> **Data**
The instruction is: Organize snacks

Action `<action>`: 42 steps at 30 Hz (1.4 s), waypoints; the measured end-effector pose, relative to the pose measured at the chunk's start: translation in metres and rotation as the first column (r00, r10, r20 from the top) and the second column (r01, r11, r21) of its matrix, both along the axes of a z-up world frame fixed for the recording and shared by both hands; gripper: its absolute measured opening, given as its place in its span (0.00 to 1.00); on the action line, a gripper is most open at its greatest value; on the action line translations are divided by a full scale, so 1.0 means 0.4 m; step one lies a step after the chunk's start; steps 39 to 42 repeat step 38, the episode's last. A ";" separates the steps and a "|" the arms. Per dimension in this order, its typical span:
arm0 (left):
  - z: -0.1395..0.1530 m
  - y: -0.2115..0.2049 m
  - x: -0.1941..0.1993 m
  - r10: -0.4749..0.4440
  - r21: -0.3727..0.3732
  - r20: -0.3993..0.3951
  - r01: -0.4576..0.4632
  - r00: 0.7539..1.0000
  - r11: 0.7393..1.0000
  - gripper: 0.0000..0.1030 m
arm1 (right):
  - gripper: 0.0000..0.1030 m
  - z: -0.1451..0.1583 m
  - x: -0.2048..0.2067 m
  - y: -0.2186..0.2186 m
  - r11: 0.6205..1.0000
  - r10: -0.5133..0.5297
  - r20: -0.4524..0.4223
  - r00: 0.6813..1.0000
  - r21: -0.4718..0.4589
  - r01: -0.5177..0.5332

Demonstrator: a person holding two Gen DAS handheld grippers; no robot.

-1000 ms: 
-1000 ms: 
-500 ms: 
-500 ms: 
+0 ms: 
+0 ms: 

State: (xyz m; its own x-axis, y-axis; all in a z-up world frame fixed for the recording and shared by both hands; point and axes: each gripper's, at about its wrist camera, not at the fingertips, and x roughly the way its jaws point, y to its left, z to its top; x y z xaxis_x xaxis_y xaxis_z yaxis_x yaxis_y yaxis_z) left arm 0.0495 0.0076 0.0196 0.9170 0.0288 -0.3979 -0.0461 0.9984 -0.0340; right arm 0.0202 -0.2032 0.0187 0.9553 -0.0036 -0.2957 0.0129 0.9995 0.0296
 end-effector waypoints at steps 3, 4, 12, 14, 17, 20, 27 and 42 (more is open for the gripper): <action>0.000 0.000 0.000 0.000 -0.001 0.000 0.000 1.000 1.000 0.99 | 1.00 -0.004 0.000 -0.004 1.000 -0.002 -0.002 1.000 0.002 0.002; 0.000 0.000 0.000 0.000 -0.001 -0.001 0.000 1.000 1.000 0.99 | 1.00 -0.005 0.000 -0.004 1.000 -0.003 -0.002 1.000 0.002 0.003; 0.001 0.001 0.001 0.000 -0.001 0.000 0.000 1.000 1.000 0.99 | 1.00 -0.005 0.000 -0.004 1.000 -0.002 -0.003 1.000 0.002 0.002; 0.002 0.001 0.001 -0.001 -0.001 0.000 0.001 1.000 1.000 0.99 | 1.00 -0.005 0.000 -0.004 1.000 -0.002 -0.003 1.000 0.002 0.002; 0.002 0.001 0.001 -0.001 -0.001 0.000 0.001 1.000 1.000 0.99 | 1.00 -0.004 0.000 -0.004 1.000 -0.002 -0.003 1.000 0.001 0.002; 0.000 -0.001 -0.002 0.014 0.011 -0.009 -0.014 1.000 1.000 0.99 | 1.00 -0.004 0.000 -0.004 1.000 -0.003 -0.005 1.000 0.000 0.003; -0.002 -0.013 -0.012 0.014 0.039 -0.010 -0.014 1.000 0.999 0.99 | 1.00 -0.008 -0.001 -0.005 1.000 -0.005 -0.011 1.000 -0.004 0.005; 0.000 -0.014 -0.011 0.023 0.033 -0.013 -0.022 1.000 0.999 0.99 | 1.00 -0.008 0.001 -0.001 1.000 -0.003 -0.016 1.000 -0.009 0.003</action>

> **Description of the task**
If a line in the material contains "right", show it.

> **Task response**
arm1 (right):
State: (xyz m; its own x-axis, y-axis; all in a z-up world frame fixed for the recording and shared by both hands; point and axes: each gripper's, at about its wrist camera, not at the fingertips, and x roughly the way its jaws point, y to its left, z to its top; x y z xaxis_x xaxis_y xaxis_z yaxis_x yaxis_y yaxis_z) left arm 0.0495 0.0076 0.0196 0.9170 0.0288 -0.3979 -0.0461 0.9984 -0.0340; right arm 0.0202 -0.2032 0.0187 0.9553 -0.0036 -0.2957 0.0129 0.9995 0.0296

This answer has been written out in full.